COVID-19 found Caribbean IT infrastructure seriously wanting

Communication technology infrastructure and services that inhibit the ability of the Caribbean to make adjustments to the manner in which business and educational pursuits are undertaken in the current COVID-19 environment continues to be a much-discussed issue across the region.

Most recently, Stephen Phillips, a Barbadian official with Bitt Inc. – a Barbados-based financial technology company whose core focus is providing access to cryptocurrencies in emerging markets – utilised a public forum in the CARICOM member country to make the point that there is no infrastructure in place in the Caribbean that permits businesses to go on line in a simple, cost-effective and accessible manner.

Phillips, Vice President of Special Projects with Bitt Inc. which utilises blockchain to secure peer-to-peer transactions with seamless mobile money across a suite of the company’s software and mobile applications, said that the weakness became quite evident when the economic effects of COVID-19 began to be felt across the region a few months ago.

His comments, reported in a June 22, Barbados Advocate Business Monday supplement, came during the recent Sagicor Cave Hill School of Business’ webinar, where he said that even though the pandemic and ensuing lockdown helped to propel the need for digital payments and business transactions online, those services became increasingly difficult to access.

“In Barbados our experience was really traumatic – there were a lot of businesses scrambling to figure out how to have customers pay online and it was quite chaotic… and it really highlighted the fact that the infrastructure, accessible infrastructure is really missing. There isn’t any local or even regional infrastructure that would allow a business to go online in a simple manner, in a cost effective manner, in an accessible manner and on a whole, digital payments are not very inclusive in the region,” Phillips is quoted as saying.

In Guyana, meanwhile, public disclosure about technology limitations have revolved to a greater extent around difficulties associated with delivering virtual classes to help compensate for the protracted closure of schools across the country. National infrastructure aside, efforts to create structured virtual classrooms have been seriously inhibited not just by the limitations of the local internet service, where some remote parts of the country get no service but also by the fact that both computer systems and internet services are missing from many homes across the country.
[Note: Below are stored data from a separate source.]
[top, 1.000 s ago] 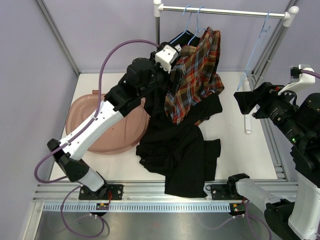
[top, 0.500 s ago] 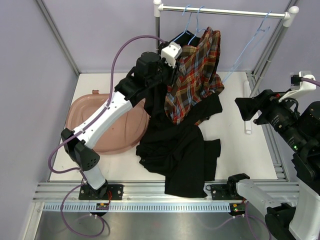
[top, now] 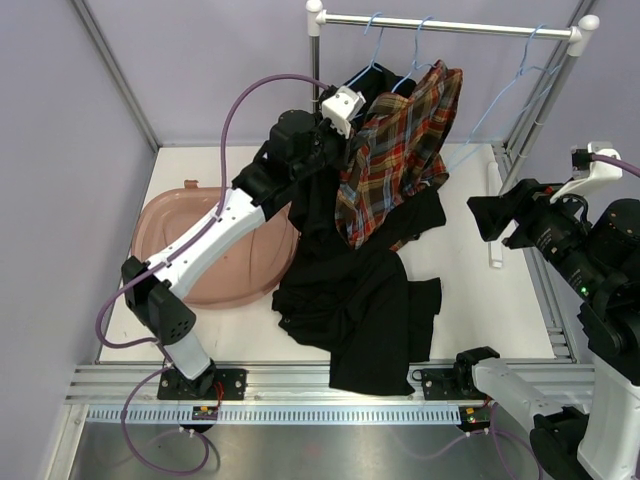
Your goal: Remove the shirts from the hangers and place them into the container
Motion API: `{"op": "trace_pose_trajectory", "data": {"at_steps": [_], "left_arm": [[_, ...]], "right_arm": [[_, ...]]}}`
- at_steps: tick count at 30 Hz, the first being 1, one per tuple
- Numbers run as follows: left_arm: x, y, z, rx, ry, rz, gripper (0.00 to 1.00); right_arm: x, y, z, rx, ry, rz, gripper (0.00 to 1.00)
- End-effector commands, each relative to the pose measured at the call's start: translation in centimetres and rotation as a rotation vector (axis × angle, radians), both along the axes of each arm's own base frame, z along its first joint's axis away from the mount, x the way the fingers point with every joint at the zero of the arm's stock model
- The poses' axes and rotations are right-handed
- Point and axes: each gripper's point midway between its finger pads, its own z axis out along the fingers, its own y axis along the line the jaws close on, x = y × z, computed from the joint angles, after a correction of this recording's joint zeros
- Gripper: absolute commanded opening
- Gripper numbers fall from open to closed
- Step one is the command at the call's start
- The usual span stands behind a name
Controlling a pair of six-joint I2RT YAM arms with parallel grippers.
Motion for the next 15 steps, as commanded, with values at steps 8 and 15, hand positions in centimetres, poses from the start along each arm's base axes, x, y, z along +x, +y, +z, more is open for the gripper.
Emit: {"op": "trace_pose_trajectory", "data": {"at_steps": [8, 15], "left_arm": [[-5.6, 2.5, 14.7, -0.221, -0.298, -0.023, 0.0], [-7.1, 2.6, 13.6, -0.187, -0.252, -0.027, 0.0]], "right_arm": [[1.4, 0.4, -0.1, -0.016, -0.007, 0.007, 0.69], [2.0, 0.7, 0.1, -0.018, -0.003, 0.019, 0.7]]}}
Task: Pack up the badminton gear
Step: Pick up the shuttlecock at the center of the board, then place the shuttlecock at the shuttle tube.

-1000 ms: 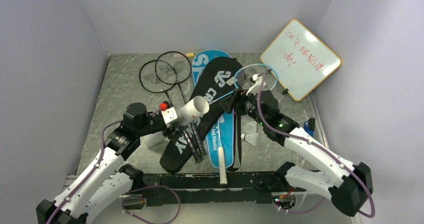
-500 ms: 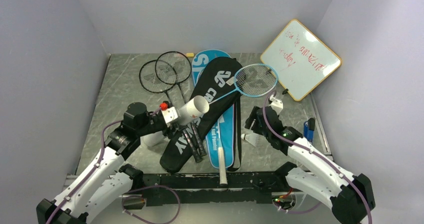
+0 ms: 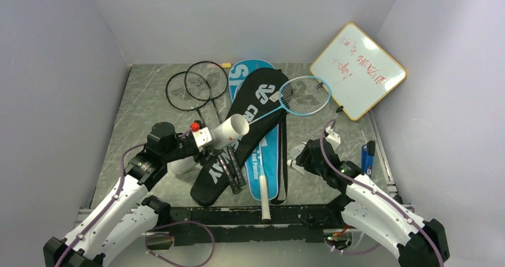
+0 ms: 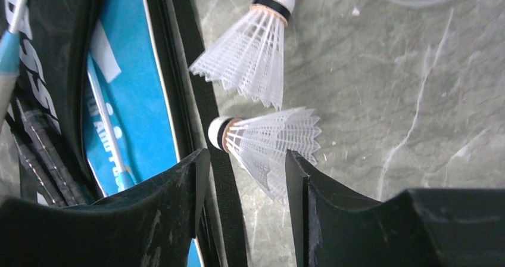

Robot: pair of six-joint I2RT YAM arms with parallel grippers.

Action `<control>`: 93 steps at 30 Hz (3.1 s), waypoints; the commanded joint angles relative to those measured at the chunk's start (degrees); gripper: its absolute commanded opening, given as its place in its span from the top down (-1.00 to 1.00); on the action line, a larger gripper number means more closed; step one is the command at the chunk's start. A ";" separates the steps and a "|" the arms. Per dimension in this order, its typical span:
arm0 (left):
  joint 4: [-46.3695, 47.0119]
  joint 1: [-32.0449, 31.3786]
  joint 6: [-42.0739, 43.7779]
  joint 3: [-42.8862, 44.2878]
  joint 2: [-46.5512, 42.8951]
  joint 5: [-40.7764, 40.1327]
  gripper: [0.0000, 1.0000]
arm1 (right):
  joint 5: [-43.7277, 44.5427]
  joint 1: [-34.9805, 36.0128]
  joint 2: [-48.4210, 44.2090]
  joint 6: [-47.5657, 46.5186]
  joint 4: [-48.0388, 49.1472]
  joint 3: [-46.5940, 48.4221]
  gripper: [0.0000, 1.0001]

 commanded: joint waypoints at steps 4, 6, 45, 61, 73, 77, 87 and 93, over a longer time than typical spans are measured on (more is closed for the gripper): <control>0.33 0.24 -0.15 2.33 0.97 1.74 0.73 | -3.22 -0.06 0.26 2.57 2.30 -1.58 0.16; 0.36 0.25 -0.13 2.29 0.98 1.72 0.73 | -3.09 -0.09 0.50 2.61 1.71 -1.03 0.34; -0.68 0.27 0.24 2.63 4.20 3.95 0.72 | -51.19 -0.07 4.13 -17.02 25.05 33.22 1.00; -0.51 0.25 0.17 2.46 5.09 6.20 0.72 | -54.99 0.33 9.18 -16.83 25.50 33.98 1.00; -0.42 0.29 0.17 2.46 5.38 6.48 0.71 | -55.59 2.28 11.65 -14.44 30.10 32.20 1.00; -0.50 0.29 0.24 2.46 5.28 6.38 0.72 | -55.78 4.17 13.65 -14.57 30.47 33.02 1.00; -0.51 0.26 0.17 2.55 5.50 6.56 0.72 | -55.09 6.87 15.54 -13.04 33.64 32.05 0.98; -0.20 0.32 0.23 2.37 4.86 6.47 0.72 | -54.15 9.36 17.68 -13.05 34.53 32.26 0.94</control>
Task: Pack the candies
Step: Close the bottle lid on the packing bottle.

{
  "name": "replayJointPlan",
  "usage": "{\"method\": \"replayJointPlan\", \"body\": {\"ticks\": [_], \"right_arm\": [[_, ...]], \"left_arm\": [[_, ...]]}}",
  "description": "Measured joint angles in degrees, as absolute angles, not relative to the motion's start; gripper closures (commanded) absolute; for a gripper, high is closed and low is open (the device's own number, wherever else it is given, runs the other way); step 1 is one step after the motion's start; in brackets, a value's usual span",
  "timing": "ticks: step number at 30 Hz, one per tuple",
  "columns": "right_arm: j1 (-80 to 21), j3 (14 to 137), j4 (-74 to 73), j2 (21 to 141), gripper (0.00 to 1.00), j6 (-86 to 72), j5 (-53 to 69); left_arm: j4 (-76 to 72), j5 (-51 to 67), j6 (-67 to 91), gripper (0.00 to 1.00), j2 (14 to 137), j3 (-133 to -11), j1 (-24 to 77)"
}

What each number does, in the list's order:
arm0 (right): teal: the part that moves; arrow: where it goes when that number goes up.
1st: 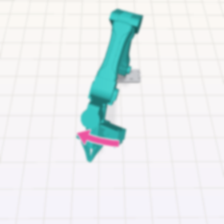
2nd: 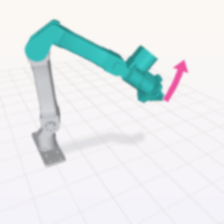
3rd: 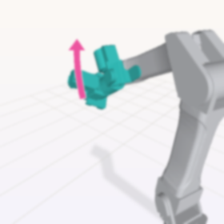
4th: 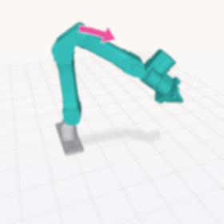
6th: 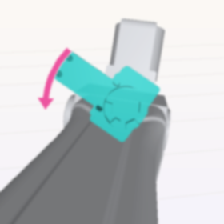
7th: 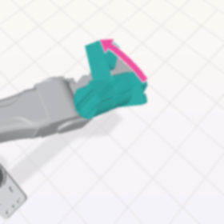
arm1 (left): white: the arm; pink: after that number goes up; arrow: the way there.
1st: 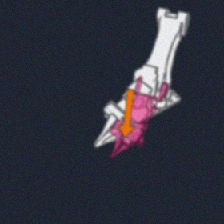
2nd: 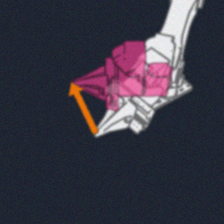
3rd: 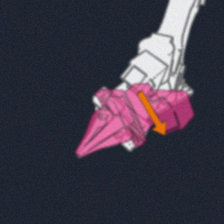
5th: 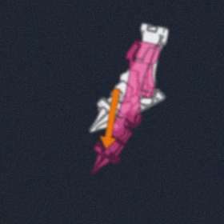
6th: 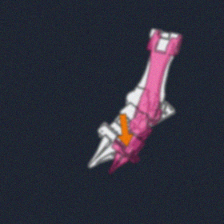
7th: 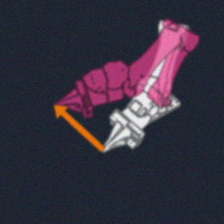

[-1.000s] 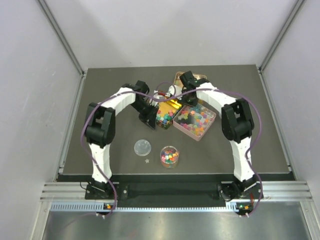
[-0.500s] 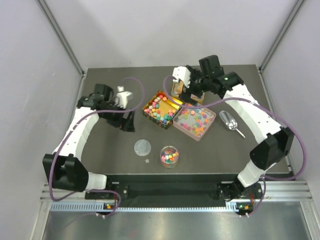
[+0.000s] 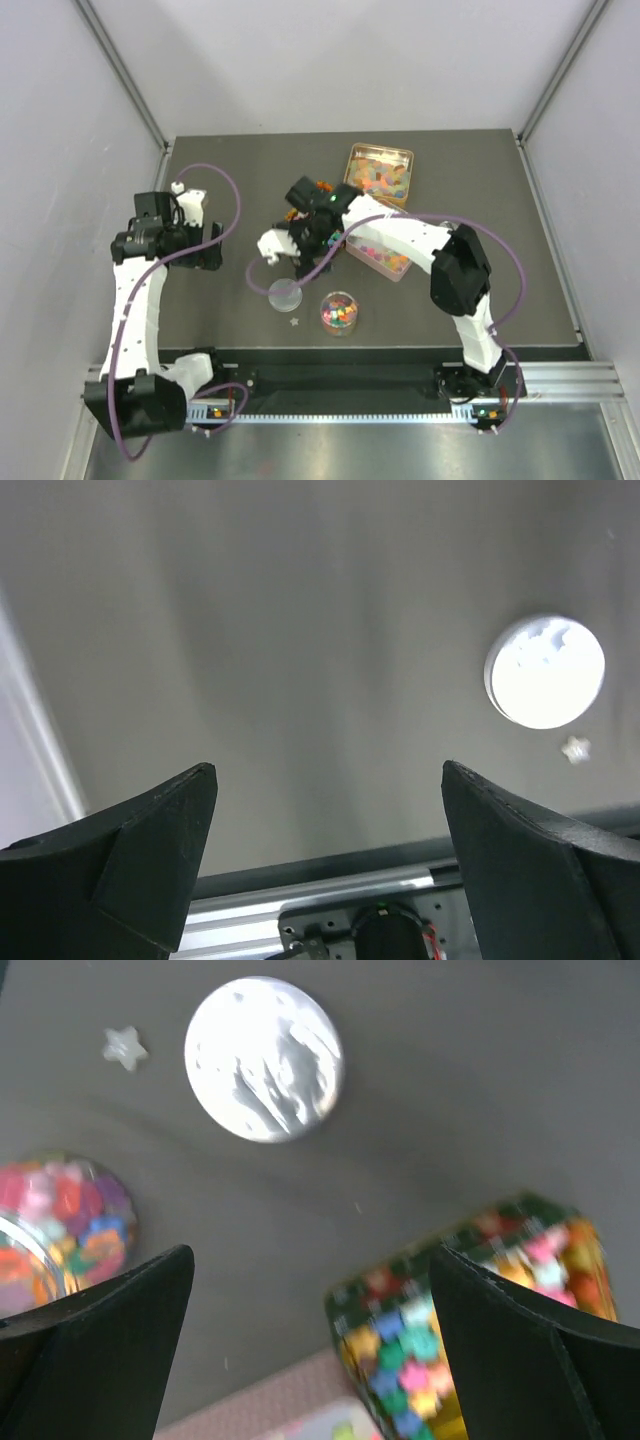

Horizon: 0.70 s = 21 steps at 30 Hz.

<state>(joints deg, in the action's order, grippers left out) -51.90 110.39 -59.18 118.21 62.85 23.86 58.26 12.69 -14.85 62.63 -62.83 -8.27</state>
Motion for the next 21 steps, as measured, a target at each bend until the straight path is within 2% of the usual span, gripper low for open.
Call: {"method": "replayJointPlan", "body": {"ticks": [4,7,14,21], "right_arm": [[-55.57,100.36,-53.65,117.6,0.01,65.34,23.88],[-56.9,97.51,-50.83,117.6,0.0,66.13,23.83],[-57.74,97.71,-43.05,118.45,0.0,66.02,23.83],[-58.98,104.44,-41.71,125.45,0.0,65.78,24.29]], "left_arm": [[57.04,9.82,-12.78,0.02,59.37,-62.87,-9.43],[57.06,9.87,-10.87,0.03,59.53,-62.87,-10.59],[57.45,10.59,-8.67,0.04,59.51,-63.35,-12.62],[57.76,11.49,-8.4,0.04,59.33,-64.03,-12.88]]}}
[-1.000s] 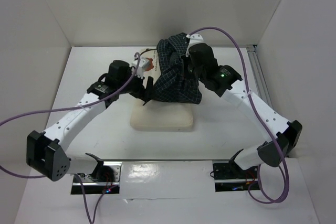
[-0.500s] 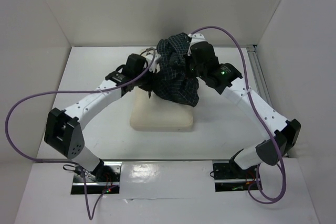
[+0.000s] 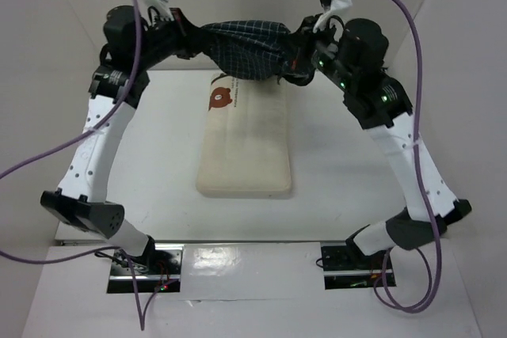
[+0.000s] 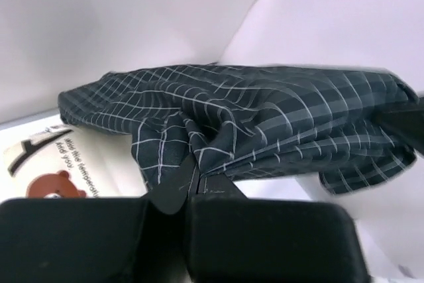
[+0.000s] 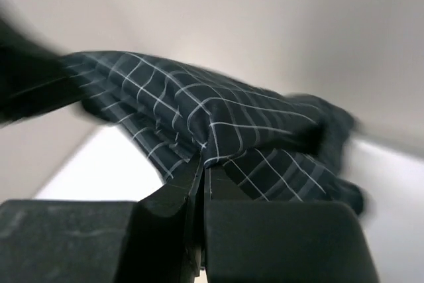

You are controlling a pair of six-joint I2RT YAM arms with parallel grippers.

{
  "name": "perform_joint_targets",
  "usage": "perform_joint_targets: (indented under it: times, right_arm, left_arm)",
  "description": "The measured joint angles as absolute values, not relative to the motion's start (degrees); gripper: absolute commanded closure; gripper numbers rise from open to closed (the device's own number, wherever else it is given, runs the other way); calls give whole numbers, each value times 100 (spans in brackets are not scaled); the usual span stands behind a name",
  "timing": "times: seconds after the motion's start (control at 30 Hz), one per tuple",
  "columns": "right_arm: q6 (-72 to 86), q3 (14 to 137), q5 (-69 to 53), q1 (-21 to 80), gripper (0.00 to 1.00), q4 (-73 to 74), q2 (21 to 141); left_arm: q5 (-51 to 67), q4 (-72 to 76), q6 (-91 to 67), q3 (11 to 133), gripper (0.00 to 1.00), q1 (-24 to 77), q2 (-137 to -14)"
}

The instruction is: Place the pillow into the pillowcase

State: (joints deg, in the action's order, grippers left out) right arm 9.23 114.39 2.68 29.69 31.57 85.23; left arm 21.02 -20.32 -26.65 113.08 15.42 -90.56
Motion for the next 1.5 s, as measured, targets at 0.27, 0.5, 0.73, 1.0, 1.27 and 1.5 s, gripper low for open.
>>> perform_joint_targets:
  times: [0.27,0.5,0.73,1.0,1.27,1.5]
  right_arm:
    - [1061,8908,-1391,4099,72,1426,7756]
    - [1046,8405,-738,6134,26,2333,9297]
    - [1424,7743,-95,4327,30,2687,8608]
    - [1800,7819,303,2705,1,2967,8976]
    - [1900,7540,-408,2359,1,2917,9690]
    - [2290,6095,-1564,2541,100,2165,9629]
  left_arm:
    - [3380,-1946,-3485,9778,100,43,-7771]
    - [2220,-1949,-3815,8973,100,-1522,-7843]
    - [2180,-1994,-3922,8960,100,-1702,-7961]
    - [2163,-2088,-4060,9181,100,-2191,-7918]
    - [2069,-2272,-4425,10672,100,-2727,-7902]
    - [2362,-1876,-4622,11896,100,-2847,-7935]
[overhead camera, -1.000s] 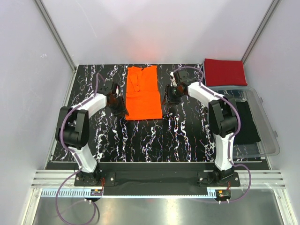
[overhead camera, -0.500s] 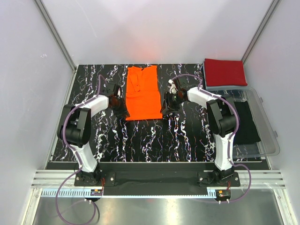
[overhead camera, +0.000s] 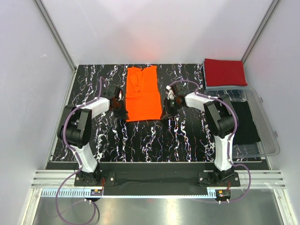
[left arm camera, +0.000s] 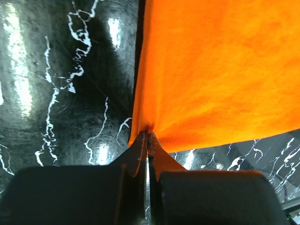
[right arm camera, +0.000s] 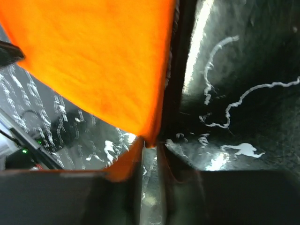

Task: Fold and stack the t-shirts
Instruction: Fold the tshirt

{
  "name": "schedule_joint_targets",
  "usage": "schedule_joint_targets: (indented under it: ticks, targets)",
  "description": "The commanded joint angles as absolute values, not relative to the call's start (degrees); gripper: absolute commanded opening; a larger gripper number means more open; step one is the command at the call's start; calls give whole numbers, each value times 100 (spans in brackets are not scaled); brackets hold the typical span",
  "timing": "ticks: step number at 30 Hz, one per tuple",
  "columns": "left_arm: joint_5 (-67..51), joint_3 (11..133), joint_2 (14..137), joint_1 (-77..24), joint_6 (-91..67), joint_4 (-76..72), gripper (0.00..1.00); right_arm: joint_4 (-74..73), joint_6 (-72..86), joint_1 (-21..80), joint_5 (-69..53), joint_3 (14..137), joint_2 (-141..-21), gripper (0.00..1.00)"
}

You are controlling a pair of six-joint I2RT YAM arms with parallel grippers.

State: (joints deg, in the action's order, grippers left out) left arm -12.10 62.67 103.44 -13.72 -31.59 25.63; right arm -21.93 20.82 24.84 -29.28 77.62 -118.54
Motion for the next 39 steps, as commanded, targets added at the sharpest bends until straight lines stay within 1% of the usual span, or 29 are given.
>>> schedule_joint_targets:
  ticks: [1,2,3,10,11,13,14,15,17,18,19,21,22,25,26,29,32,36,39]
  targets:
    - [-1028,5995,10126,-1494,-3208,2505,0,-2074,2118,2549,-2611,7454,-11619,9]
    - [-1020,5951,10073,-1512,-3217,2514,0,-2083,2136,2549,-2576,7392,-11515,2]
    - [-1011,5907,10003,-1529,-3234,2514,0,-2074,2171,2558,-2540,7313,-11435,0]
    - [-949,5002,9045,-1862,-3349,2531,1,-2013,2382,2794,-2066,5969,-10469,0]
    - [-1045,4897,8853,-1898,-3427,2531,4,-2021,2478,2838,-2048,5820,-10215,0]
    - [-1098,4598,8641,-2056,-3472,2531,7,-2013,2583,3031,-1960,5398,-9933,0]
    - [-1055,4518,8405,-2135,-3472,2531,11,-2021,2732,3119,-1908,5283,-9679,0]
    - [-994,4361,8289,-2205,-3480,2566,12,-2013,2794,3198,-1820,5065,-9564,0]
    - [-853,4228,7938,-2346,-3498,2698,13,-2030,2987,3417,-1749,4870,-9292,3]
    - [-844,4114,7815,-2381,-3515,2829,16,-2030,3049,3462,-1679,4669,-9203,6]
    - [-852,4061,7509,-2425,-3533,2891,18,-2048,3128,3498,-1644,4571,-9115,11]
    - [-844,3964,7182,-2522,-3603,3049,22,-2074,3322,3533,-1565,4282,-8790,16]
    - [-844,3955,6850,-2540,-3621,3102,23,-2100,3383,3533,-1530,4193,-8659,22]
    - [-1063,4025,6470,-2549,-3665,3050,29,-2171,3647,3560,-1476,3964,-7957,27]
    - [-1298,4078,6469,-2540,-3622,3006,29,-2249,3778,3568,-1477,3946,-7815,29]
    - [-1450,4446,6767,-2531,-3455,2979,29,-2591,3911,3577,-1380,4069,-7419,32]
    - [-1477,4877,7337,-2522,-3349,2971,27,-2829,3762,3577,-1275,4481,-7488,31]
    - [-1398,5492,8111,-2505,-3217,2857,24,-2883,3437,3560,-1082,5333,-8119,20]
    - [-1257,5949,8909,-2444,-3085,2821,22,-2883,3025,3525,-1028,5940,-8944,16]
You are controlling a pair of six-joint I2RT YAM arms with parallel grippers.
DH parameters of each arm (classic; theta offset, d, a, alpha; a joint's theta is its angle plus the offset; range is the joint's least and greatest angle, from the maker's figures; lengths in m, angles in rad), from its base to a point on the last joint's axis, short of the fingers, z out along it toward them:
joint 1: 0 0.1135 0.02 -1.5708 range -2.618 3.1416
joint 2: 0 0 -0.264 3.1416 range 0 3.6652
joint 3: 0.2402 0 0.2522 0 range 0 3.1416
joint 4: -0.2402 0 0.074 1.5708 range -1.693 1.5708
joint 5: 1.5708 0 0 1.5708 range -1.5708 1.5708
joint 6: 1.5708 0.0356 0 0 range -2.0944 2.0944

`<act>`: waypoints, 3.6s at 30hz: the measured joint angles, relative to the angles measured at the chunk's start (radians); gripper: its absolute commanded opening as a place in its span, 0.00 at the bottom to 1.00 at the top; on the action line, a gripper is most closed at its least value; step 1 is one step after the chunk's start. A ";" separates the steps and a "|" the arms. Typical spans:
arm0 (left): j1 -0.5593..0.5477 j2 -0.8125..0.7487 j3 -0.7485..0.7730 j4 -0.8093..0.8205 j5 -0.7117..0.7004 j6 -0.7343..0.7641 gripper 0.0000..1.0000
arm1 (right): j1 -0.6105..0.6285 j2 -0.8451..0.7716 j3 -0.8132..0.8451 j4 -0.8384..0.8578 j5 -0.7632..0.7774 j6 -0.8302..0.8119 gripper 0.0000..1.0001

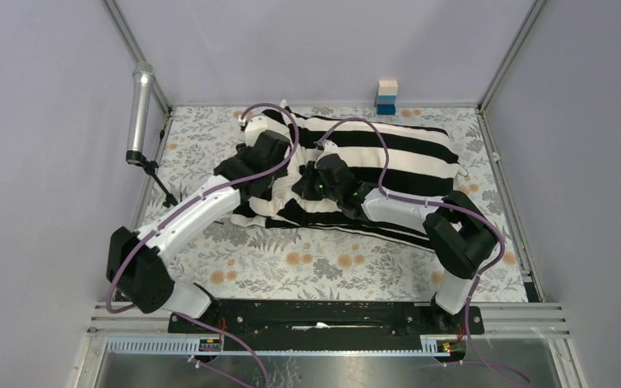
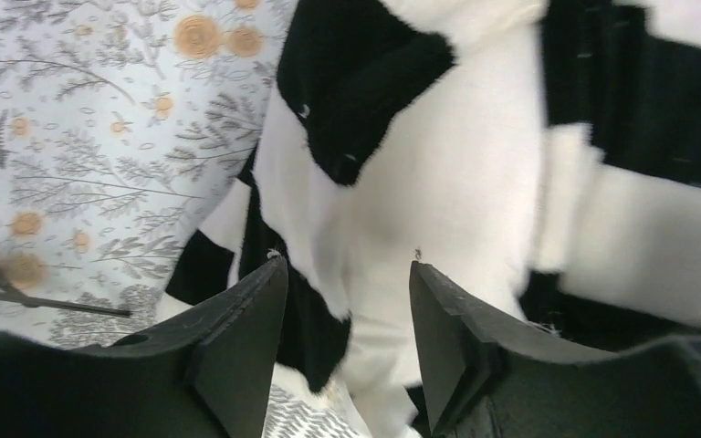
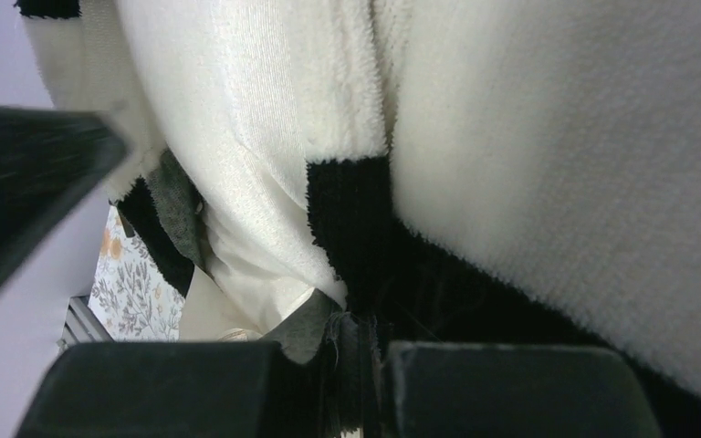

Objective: Put the pillow into the pillowcase
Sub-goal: Stuff the pillow into the pillowcase.

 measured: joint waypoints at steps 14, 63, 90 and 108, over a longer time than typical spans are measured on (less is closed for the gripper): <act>0.093 0.098 0.000 0.010 -0.047 0.160 0.00 | 0.006 -0.169 -0.044 -0.089 -0.071 -0.082 0.70; 0.031 -0.175 -0.001 0.013 0.400 0.077 0.00 | 0.075 0.280 0.396 -0.119 -0.026 -0.011 0.00; 0.035 -0.407 -0.223 0.306 0.433 -0.050 0.00 | 0.030 0.040 0.227 -0.024 -0.168 0.094 0.42; 0.240 -0.414 -0.297 0.524 0.764 -0.199 0.00 | 0.063 -0.152 0.226 -0.226 0.057 -0.013 0.69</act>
Some weeks ago, Mike Mohan, Chief Executive Officer of Starr Computers, one of the largest hardware distributors in Guyana weighed in on the problem, pointing out that what the experience of COVID-19 ought to have taught Guyana is that twenty-first-century communication technology “is not something that we can wait to have.” Mohan had told the Stabroek Business that the time is overdue for government and the service providers in the information and communication technology industry to begin to engage seriously on the issue of creating an infrastructure that is responsive to the country’s developmental needs. “It is not something that we can afford to debate any longer nor is it something that we can “not afford.”

Phillips, meanwhile, says that the fact that the Caribbean is “definitely lagging behind as a region in terms of facilitating on-line business and commerce” has retarded the ability of our economies to grow and for our businesses to innovate and to deliver new products and services.

Noting that its tourist industry was one of the region’s primary economic assets and heavily reliant on foreign direct investment, Phillips said that ease of doing business has a major role to play in attracting investors. “If I have to go and stand in a queue to open a business or to pay taxes, you know it becomes a less than attractive environment,” he is quoted as saying.

Mohan, meanwhile, has told the Stabroek Business that Guyana’s information technology deficit, if not addressed as a matter of urgency will not only make doing business “more and more difficult,” but will also have the effect of “leaving our education system lagging behind if the weakness is not quickly recognised as a serious deficiency.”